In an effort to raise awareness about the risks that come with investing in digital assets, the US Treasury Department through its Financial Literacy Education Commission is developing educational materials. Through this, the department will inform the public how crypto assets operate and differ from traditional assets.
Nellie Liang, the Treasury undersecretary for domestic finance, revealed that they are targeting people that have limited access to mainstream financial services. She said the department is very much aware of the increasing number of investors and households buying crypto assets. And the department acknowledges the complexity of how these digital assets operate. Liang pointed out that this area needs more education and awareness.

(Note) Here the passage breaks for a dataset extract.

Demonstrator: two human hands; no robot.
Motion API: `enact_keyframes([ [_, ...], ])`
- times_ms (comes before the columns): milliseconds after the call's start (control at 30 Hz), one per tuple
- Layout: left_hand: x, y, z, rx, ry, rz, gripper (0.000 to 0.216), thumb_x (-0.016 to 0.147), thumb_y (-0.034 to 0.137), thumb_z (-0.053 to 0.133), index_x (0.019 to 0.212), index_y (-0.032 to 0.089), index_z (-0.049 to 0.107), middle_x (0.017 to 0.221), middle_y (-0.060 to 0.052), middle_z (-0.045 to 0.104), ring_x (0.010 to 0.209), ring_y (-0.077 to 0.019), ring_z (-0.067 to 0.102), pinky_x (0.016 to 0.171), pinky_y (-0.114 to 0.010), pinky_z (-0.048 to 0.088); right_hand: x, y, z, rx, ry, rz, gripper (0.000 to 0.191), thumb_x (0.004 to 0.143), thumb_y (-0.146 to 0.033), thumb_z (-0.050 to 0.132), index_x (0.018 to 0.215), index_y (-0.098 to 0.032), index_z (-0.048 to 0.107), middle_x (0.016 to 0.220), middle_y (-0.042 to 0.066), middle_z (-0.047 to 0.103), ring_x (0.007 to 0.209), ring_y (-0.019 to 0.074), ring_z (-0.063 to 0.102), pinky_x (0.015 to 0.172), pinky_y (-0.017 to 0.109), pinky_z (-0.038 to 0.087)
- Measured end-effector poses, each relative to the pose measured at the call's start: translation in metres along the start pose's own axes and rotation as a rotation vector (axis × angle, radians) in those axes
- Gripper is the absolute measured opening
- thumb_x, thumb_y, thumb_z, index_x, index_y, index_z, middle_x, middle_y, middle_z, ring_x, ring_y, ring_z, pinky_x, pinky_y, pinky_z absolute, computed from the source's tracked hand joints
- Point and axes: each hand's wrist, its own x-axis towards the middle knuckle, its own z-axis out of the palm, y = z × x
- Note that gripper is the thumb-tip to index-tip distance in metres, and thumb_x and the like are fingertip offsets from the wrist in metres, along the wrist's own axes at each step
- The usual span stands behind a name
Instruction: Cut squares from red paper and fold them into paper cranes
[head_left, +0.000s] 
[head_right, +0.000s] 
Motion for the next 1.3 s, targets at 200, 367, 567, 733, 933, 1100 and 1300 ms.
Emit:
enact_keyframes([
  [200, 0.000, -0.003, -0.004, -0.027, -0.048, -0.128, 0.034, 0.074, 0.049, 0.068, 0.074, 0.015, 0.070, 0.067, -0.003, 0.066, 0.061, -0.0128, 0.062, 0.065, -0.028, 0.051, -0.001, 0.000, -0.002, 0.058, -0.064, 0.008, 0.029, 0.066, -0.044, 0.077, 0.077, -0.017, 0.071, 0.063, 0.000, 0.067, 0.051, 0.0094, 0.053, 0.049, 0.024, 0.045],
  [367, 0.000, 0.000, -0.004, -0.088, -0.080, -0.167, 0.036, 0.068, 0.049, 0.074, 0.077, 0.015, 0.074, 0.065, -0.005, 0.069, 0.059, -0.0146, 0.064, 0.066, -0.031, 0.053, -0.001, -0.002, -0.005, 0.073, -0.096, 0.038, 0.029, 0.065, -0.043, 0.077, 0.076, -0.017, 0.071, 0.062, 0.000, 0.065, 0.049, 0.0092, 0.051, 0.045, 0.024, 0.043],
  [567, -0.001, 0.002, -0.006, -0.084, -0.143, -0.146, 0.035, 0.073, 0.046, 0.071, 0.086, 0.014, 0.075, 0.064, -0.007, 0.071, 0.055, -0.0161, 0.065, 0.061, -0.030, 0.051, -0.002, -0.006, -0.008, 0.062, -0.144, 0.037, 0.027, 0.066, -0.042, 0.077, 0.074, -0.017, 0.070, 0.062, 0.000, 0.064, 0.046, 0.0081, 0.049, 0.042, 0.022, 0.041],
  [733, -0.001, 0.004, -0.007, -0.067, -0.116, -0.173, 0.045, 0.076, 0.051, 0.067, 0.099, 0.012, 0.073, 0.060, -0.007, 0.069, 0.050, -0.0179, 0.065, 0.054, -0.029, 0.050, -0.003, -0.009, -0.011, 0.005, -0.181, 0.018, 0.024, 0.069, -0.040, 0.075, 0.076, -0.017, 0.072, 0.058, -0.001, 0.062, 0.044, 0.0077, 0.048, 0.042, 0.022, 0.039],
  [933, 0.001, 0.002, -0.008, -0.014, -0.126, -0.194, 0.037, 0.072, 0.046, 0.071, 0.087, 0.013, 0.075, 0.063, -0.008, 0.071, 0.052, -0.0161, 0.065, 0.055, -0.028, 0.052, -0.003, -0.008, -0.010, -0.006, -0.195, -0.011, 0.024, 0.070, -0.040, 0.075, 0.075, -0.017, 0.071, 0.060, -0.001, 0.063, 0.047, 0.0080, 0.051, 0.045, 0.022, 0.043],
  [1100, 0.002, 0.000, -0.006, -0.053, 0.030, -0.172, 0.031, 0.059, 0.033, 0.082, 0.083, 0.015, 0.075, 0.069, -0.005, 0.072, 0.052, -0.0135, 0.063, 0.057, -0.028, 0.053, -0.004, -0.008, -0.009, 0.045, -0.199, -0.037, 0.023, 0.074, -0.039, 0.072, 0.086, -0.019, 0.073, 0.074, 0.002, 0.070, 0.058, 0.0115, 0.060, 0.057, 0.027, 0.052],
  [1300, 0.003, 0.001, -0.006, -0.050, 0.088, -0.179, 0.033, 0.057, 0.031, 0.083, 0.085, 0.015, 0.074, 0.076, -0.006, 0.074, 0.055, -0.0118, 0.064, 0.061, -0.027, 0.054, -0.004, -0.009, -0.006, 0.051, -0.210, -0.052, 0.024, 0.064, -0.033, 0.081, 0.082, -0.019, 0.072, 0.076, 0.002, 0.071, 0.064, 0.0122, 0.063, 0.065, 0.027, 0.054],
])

Financial literacy and better education will definitely boost the public. As such, regulatory bodies have faced criticism about protecting consumers. Experts say that while the intention may have been good, it has resulted in the exclusion of disadvantaged communities from accessing crypto wealth-building opportunities.
Cleve Mesidor, the founder of The National Policy Network of Women of Color in Blockchain, recently pointed out that while focus on financial literacy and skills training and workforce training is acceptable, it is inclined towards consumer protectionism.
Keeping these in mind, the US Treasury’s new education division is made up of 20 different agencies, including SEC. It may ease concerns that regulators have about risks associated with crypto investment. Moreover, it could enhance their ongoing mission to safeguard investors from industry scams.
Liang said the Treasury Department is taking a proactive approach keeping in mind that digital assets could offer additional benefits for cross-border payment or financial inclusion. It should be noted that educational initiatives are not limited to governmental departments.